Topic modelling

MvBreemen · June 10, 2020, 3:13pm

I have “trained” a topic model for the first 11 months of 2019 of news-headlines (ABC “a million headlines” Kaggle dataset). Now I want to test how well the december headlines fit the 10 topics discovered for the first 11 months. These scores should give an indication for each headline as to whether they fit the topics well or not. If not, this may be an indicator that a new topic is emerging, sort of an early warning system. What would be a way to do this? I cannot find an obvious node to do this. In R, a measure such as “perplexity” would be something I would use, how “perplexed” are the existing topics by the new -previously unseen- topics.
Any suggestions?

julian.bunzel · June 16, 2020, 12:27pm

Hey @MvBreemen,

sorry for the late response. Unfortunately, we don’t have a dedicated node to do this, but I will try to create a component that calculates perplexity. I will come back to you in the next days.

Best,

Julian

badger101 · July 21, 2020, 5:30pm

Hi @julian.bunzel , I too need a node for perplexity. I am using the LDA topic modeling node. I am now trying to read on journals on how to calculate perplexity and make a graph like the Elbow method. I dont know coding so its really helpful if there’s a node for this with the input being the LDA node’s output.

julian.bunzel · July 23, 2020, 9:19am

Hey @badger101,

it’s still on my list to create a component to calculate perplexity, but it’s also a good idea to have a dedicated node for that in the future. I will create a ticket for that.

Cheers,

Julian

julian.bunzel · July 23, 2020, 10:59am

Hey again,

after digging up some old threads it seems that we can simply use the Math Formula node to calculate the perplexity.

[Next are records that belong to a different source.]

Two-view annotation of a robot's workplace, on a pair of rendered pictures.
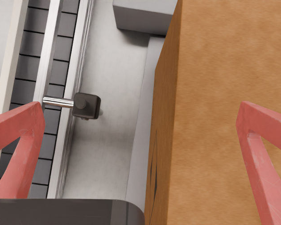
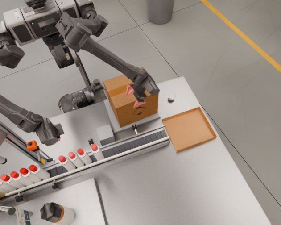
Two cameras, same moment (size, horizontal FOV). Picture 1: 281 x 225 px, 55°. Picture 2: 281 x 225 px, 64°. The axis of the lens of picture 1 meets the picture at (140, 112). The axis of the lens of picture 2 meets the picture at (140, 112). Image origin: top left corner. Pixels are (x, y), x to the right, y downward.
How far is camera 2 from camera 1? 124 cm
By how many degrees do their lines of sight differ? 31
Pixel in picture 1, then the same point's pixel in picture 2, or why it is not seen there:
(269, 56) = (119, 98)
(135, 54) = (119, 134)
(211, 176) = (133, 97)
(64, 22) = (120, 147)
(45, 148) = (147, 137)
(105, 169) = (146, 128)

MALLET usually does not provide perplexity but what it does provide is the LL/token (log likehood/token) as output to std::out (you can see this in the KNIME console if you have set the console log level to debug in the preferences). Luckily, KNIME captures these values (per iteration) in the third output table of the Parallel Topic Model node.

Based on the LL/token values we can calculate the perplexity by using the Math Formula node with the expression 2^(-$Log likelihood$) (1, 2).

Cheers,

Julian

system · January 21, 2021, 11:06pm

This topic was automatically closed 182 days after the last reply. New replies are no longer allowed.